As taboos around “mental illness” have receded in recent years, the true impact on society of conditions like autism, schizophrenia, and bipolar disorder has become clearer. Also, once removed from myths about personal responsibility, scientific and medical research has been making broad strides in understanding the origins of these disorders and how to treat them.

The New York Genome Center’s state-of-the-art technology, combined with collaborative work that is both broad and deep, has put us at the forefront of this revolution. We intend to not only extend our research of whole genomes of autism patients, but also expand into a range of related disorders, including schizophrenia and bipolar, that have genes implicated in common with autism. Our experience in whole genome autism research positions us to pursue large-scale whole genome sequencing efforts to understand the genomics underpinning other neuropsychiatric disorders, including to understand how to interpret non-coding DNA sequence variants in autism, other neuropsychiatric diseases, and healthy individuals.

NYGC – Recognized Leader in  the Genomic Research of Autism
The New York Genome Center (NYGC), in partnership with the Simons Foundation and the National Human Genome Research Institute (NHGRI), has become a recognized leader in the genomic research of autism.

In 2015, the NYGC was awarded $40 million, over four years, from the National Human Genome Research Institute, a division of the National Institutes of Health, to create a Center for Common Disease Genomics collaborative large-scale genome sequencing program focused on advancing understanding of common diseases, including autism. By year-end 2018, over 19,000 whole genomes of autism patients and their families were sequenced. The NYGC has also begun whole genome sequencing on 439 families in the SPARK (Simons Foundation Powering Autism Research for Knowledge) initiative. Another 702 families are in the pipeline and many more planned for 2019.

Additionally, NYGC’s Senior Associate Core Member Mike Wigler, PhD, (Cold Spring Harbor Laboratory), Associate Member Evan Eichler, PhD, (University of Washington), and Core Faculty Member Neville Sanjana, PhD, are all engaged in research into autism genetics.

Recent Accomplishments:
Neville Sanjana, PhD, was awarded a 2018 Young Investigator Award from the Brain & Behavior Research Foundation to support his research into autism genetics.

NYGC Associate Member Evan Eichler, PhD, is the lead author and Michael Zody, PhD, Scientific Director, Computational Biology, NYGC, is among the co-authors of Genomic Patterns of De Novo Mutation in Simplex Autism, published in Cell in October 2017. The paper reports on a large-scale whole genome sequencing study that compared the whole genomes of 516 autistic children with no family history of autism with the whole genomes of their parents and an unaffected sibling.

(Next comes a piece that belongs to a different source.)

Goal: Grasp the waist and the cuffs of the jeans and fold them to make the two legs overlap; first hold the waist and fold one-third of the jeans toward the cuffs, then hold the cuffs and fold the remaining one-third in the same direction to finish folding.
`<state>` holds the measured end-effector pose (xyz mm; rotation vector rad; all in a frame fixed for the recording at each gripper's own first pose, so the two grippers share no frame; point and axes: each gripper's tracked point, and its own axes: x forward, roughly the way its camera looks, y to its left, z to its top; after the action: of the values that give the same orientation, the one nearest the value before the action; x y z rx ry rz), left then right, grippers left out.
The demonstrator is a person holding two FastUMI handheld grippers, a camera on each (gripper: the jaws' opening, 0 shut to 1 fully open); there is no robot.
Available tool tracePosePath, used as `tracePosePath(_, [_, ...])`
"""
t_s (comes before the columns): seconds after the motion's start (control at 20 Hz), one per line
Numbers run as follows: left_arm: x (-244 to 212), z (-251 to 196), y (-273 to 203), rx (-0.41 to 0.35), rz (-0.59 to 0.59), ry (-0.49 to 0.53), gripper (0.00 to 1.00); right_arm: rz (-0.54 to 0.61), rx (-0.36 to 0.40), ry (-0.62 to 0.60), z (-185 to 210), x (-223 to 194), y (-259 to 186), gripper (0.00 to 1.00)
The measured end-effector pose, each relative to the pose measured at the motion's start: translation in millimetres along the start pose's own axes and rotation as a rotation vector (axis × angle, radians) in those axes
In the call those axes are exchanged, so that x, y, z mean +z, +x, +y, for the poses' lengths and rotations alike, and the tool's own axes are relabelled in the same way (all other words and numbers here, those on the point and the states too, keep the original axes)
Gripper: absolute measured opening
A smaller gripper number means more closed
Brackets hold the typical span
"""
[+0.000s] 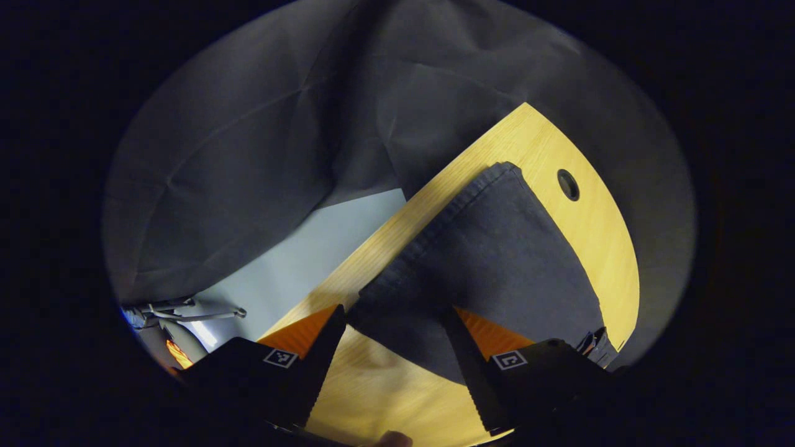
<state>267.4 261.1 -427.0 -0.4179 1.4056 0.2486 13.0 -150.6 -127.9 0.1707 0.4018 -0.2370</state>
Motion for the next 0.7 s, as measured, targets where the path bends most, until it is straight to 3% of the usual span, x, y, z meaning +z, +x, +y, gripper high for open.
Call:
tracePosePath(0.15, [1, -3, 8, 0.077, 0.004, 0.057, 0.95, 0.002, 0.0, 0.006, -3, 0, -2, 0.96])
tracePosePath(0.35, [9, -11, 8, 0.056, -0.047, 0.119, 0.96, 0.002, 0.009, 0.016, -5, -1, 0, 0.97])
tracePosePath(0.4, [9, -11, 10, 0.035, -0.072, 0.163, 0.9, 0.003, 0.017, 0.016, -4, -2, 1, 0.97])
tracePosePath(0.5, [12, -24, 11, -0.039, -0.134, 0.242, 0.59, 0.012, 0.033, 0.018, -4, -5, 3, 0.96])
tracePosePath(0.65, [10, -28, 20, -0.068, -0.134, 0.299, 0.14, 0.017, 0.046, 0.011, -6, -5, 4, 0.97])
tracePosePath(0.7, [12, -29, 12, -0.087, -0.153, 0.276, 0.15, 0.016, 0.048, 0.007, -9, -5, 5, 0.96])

Risk-raising mutations, which occurred in children but not their parents, were found in both protein-coding and regulatory or non-coding portions of the genome. The study’s findings could help researchers better understand the genetic signatures of autism, i.e., the suite of genetic abnormalities underlying the disorder.

Neuropsychiatric Disease Working Group
The NYGC has created a new scientific working group with the objective of bringing together researchers from our Institutional Founding Members (IFMs), NYGC faculty, senior faculty, NYGC technology development and computational scientists, and affiliate members to discuss the underlying disease mechanisms in neuropsychiatric disease.